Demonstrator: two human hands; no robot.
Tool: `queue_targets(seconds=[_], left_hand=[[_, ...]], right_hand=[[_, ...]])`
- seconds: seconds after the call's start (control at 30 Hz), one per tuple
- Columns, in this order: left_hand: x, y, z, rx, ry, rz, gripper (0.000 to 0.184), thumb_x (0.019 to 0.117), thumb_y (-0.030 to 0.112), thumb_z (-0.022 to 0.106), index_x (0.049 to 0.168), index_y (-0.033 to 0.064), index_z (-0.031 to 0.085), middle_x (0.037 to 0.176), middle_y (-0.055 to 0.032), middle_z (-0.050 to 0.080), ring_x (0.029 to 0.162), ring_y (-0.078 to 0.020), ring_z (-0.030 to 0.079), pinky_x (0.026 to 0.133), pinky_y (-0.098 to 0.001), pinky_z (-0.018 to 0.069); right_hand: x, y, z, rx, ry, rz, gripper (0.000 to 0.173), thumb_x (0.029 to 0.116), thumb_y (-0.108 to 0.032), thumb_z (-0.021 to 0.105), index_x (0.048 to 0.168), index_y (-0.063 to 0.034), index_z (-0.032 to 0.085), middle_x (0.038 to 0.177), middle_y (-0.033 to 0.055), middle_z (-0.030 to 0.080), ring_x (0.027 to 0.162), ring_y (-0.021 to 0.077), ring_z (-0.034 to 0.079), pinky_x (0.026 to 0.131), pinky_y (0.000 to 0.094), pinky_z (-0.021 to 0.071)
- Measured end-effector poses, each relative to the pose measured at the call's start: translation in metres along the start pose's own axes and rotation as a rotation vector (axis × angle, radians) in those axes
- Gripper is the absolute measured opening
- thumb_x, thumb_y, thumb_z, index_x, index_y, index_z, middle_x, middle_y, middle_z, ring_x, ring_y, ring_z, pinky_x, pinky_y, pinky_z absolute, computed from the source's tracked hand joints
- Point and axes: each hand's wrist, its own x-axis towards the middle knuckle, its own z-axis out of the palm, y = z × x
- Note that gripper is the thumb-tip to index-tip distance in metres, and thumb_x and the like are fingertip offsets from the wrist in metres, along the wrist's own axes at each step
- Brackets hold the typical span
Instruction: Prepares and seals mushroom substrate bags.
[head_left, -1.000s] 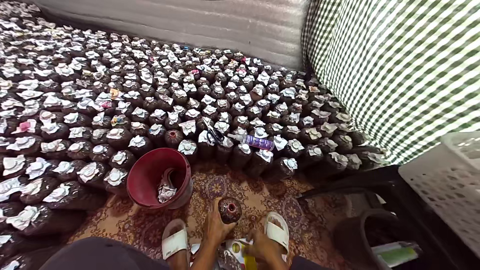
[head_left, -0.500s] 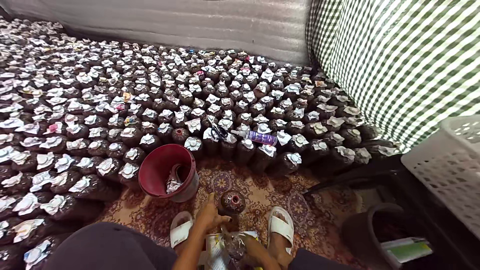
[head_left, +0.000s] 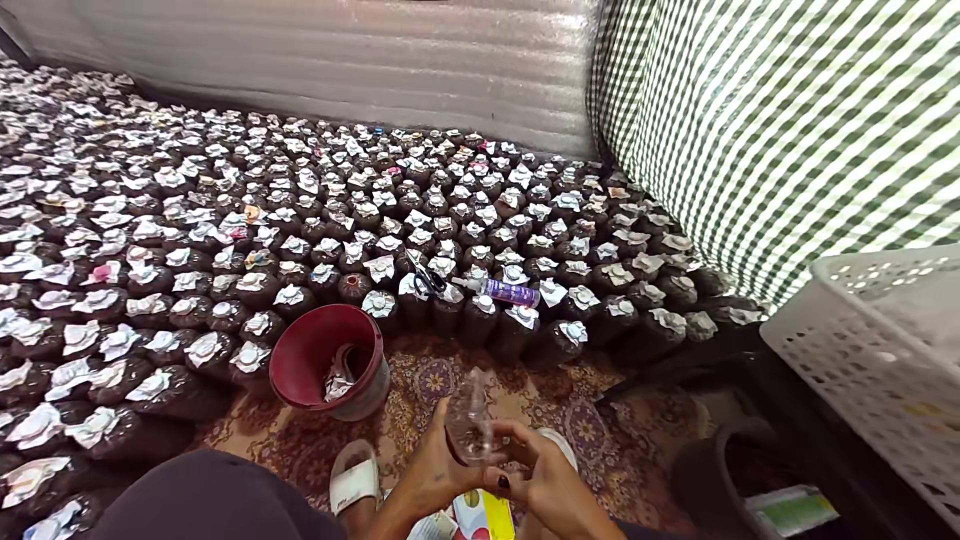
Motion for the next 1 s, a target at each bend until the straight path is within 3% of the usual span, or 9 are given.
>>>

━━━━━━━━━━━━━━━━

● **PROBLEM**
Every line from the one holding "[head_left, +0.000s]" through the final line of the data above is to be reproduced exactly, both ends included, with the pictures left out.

● **EXERCISE ANSWER**
[head_left, +0.000s] 
Motion for the next 1 s, a target at each bend until the straight path is within 3% of the usual span, or 9 are given.
>>>

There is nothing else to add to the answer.